Collaboration with YouTube to optimize video compression in the open source VP9 codec.
In 2016, we introduced AlphaGo, the first artificial intelligence program to beat humans at the ancient game of Go. His successors, AlphaZero and after MuZero, each represented a major step forward in the pursuit of general-purpose algorithms, conquering a larger number of games with even less a priori knowledge. MuZero, for example, mastered Chess, Go, Shogi and Atari without having to be told the rules. But so far these agents have focused on solving games. Now, in pursuit of DeepMind’s mission to solve intelligence, MuZero has taken a first step toward a real job optimizing YouTube video.
In a preprint published on arXivwe detail our collaboration with YouTube to explore MuZero’s potential to improve video compression. Analysts predicted that streaming video will account for the vast majority of Internet traffic in 2021. With video growing during the COVID-19 pandemic and the overall amount of Internet traffic expected to increase in the future, video compression is a and more important problem — and natural application area of Reinforcement Learning (RL) to improve the state-of-the-art in a challenging domain. Since starting production on a portion of YouTube’s live traffic, we’ve demonstrated an average bitrate reduction of 4% across a large, diverse set of videos.
Most online video relies on a program called an encoder to compress or encode the video at its source, transmit it over the Internet to the viewer, and then decompress or decode it for playback. These encoders make multiple decisions for each frame in a video. Decades of craftsmanship have gone into optimizing these codecs, which are responsible for many of the video experiences now possible on the Internet, including video on demand, video calling, video games, and virtual reality. However, because RL is particularly well-suited to sequential decision-making problems such as those of encoders, we investigate how an algorithm learned from RL can help.
Our initial focus is on the VP9 codec (specifically the open source version libvpx), as it is widely used by YouTube and other streaming services. As with other codecs, service providers using VP9 need to think about the bit rate — the number of ones and zeroes needed to send each frame of a video. Bitrate is a major determinant of the computation and bandwidth required to display and store video, affecting everything from the time it takes to load a video to resolution, buffering, and the use of data.

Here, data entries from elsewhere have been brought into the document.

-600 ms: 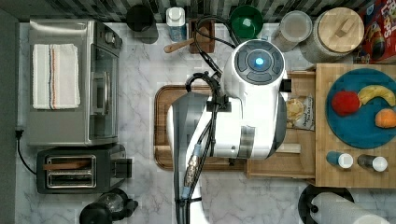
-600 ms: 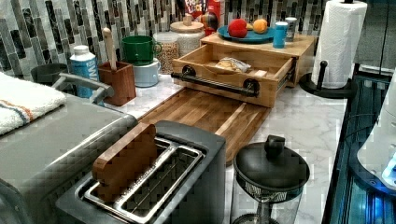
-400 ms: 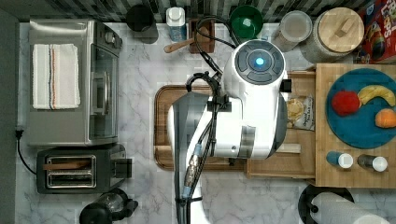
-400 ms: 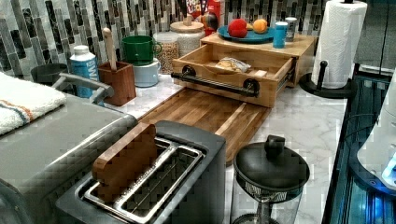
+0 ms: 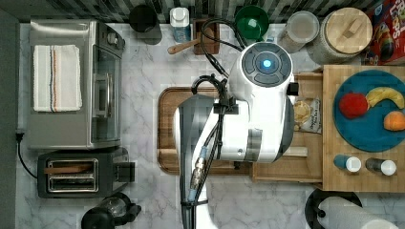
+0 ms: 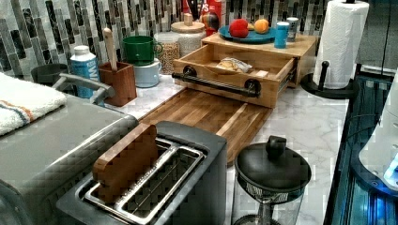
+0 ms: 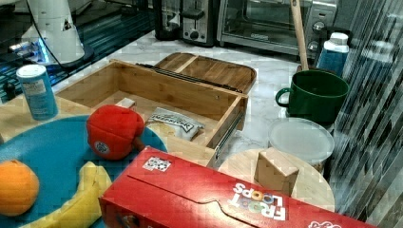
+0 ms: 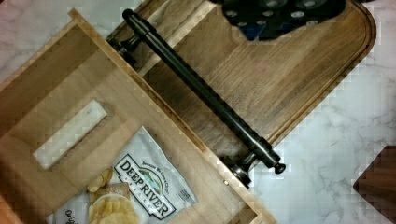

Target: Close the drawer.

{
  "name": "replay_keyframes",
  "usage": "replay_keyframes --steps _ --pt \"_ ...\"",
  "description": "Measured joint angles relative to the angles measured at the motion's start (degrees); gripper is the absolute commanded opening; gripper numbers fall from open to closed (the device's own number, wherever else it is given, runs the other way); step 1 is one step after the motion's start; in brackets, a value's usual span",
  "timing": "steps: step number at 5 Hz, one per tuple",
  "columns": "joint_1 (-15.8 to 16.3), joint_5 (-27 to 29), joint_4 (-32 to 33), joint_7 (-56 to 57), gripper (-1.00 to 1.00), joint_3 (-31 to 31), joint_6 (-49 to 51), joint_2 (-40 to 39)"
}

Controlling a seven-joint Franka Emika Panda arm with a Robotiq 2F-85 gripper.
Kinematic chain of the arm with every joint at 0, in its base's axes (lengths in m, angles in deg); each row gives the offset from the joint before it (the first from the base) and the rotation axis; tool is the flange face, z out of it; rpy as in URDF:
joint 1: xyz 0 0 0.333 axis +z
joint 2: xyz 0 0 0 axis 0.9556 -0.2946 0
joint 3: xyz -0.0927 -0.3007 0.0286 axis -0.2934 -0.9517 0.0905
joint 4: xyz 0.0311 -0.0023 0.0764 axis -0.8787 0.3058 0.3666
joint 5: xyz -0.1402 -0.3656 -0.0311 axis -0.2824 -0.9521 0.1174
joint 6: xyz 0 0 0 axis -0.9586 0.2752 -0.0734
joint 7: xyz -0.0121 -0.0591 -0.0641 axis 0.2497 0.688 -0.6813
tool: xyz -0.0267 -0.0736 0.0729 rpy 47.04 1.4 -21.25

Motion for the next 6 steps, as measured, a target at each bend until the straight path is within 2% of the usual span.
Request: replay_keyframes --steps 2,4,5,6 --pt "-0.72 1.18 0.50 3.66 1.00 0.64 -1.16 -0.04" --pt "-0.53 -0.03 3.30 18.16 1.00 2.67 -4.60 0.12" --pt "1.10 -2.14 6.32 24.68 -1.00 3.30 -5.25 1.03" --pt "2.43 -2.26 10.18 31.03 -1.00 4.71 -7.85 2.07"
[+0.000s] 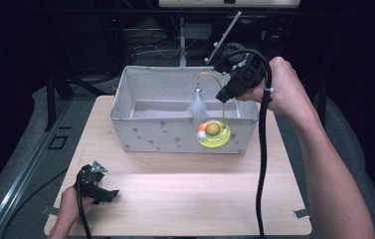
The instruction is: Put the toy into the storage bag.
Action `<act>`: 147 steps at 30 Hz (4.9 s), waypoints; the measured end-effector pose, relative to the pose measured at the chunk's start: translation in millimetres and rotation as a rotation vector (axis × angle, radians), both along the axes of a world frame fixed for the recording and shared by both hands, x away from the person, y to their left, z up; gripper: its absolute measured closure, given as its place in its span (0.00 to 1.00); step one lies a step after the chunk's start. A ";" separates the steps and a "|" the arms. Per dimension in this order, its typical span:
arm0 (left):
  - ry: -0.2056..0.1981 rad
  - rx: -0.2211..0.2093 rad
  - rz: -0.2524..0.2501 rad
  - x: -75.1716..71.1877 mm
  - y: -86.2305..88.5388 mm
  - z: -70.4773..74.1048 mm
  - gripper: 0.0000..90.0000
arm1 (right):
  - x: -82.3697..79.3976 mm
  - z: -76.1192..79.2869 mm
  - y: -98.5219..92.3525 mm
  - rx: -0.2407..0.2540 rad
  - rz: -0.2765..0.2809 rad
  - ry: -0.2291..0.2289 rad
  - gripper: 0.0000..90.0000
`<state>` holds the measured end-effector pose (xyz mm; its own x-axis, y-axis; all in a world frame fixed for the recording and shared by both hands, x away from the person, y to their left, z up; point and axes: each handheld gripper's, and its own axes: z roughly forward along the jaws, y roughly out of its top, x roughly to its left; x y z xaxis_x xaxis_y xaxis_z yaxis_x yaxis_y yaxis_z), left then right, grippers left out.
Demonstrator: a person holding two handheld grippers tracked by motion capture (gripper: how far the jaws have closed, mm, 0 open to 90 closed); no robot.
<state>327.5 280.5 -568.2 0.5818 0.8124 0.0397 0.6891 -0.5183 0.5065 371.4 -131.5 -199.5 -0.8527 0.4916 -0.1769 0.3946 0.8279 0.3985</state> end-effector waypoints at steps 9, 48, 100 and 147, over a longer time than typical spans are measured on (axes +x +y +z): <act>0.000 -0.001 0.000 0.3 0.1 -0.4 0.00 | 7.5 12.7 -4.9 0.011 -0.029 -0.015 0.98; 0.002 -0.004 -0.002 0.3 0.2 -0.3 0.00 | 61.5 27.5 -24.5 0.058 -0.239 -0.098 0.98; 0.003 -0.006 -0.002 0.4 0.5 -0.3 0.00 | 130.3 -54.5 -63.3 0.116 -0.448 -0.059 0.98; 0.001 -0.012 -0.004 -0.2 1.7 0.6 0.00 | 141.1 -163.2 -84.0 -0.026 -0.471 0.201 0.98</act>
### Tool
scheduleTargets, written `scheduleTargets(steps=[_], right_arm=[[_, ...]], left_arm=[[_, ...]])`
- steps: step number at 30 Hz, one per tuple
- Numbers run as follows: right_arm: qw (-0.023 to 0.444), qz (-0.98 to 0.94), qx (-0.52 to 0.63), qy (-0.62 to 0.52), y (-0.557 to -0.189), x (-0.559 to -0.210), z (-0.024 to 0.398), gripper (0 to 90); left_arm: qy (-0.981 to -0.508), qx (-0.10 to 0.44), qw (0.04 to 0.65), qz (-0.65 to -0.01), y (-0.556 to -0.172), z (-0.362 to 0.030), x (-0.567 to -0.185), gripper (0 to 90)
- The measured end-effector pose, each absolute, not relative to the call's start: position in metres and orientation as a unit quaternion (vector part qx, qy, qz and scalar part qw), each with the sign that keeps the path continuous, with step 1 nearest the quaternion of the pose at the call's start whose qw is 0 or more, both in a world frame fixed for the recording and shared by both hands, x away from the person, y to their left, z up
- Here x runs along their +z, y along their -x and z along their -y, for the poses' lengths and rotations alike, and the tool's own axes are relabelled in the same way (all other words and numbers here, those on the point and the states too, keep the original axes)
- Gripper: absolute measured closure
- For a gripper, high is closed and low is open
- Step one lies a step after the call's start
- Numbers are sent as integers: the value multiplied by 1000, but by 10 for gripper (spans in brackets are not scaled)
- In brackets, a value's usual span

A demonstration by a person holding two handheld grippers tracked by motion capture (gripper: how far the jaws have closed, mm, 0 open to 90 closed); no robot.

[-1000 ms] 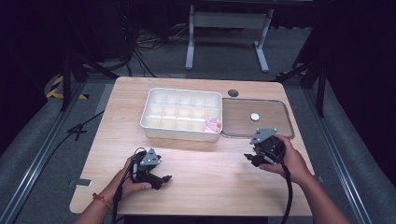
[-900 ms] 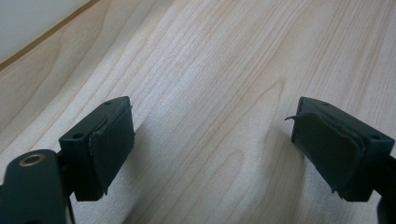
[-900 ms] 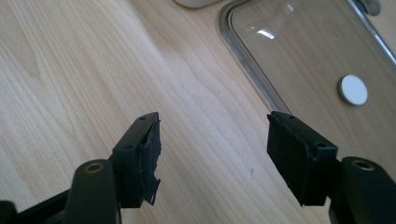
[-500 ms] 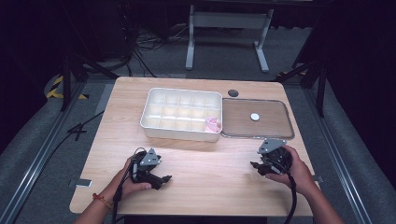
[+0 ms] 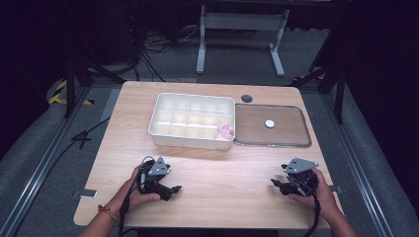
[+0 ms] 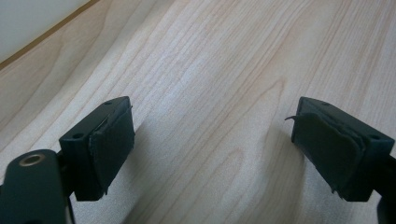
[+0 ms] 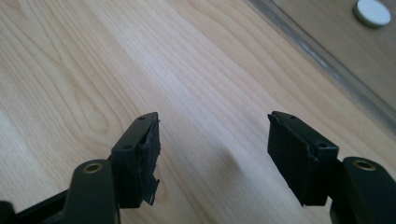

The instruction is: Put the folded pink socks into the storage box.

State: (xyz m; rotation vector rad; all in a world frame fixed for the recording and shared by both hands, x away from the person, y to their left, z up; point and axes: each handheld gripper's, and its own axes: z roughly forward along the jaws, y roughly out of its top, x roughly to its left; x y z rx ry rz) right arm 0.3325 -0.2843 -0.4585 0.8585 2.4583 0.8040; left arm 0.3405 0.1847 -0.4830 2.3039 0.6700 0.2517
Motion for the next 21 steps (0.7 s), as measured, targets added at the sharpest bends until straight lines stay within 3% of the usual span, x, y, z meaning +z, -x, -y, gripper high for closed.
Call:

In VP9, the bit rate is optimized more directly via the Quantisation (QP) parameter in the rate control module. For each frame, this parameter specifies the level of compression to be applied. Given the target bitrate, QPs for video frames are decided sequentially to maximize the overall video quality. Intuitively, higher bitrates (lower QP) should be assigned for complex scenes and lower bitrates (higher QP) for static scenes. The QP selection algorithm explains how the QP value of a video frame affects the bitrate distribution of the remaining video frames and the overall video quality. RL is particularly useful for solving such a sequential decision-making problem.
MuZero achieves superhuman performance on a variety of tasks by combining the power of search with its ability to learn a model of the environment and design accordingly. This works particularly well in large, combinatorial action spaces, making it an ideal candidate solution to the problem of rate control in video compression. However, getting MuZero to work in this real-world application requires solving a whole new set of problems. For example, the set of videos uploaded to platforms like YouTube varies in content and quality, and any agent must generalize videos, including completely new videos after development. In comparison, board games tend to have a single familiar environment. Many other metrics and limitations affect end-user experience and bitrate savings, such as Peak Signal-to-Noise Ratio (PSNR) and bitrate limiting.
To address these challenges with MuZero, we create a mechanism called self-competition, which transforms the complex goal of video compression into a simple WIN/LOSS signal by comparing the agent’s current performance with its historical performance. This allows us to convert a rich set of encoder requirements into a simple signal that can be optimized by our dealer.
By learning the dynamics of video coding and determining the best way to allocate bits, the MuZero Rate Controller (MuZero-RC) is able to reduce the bitrate without degrading quality. QP selection is only one of numerous coding decisions in the coding process. While decades of research and engineering have led to efficient algorithms, we envision a single algorithm that can automatically learn to make these coding decisions to achieve optimal rate distortion compensation.
Beyond video compression, this first step in applying MuZero beyond research environments serves as an example of how our RL agents can solve real-world problems. By creating agents equipped with a range of new capabilities to improve products across the board, we can help various computing systems become faster, less intensive, and more automated. Our long-term vision is to develop a single algorithm capable of optimizing thousands of real-world systems in a variety of domains.
Hear Jackson Broshear and David Silver discuss MuZero with Hannah Fry in Episode 5 of DeepMind: The Podcast. Listen now to your favorite podcast app by searching for “DeepMind: The Podcast”.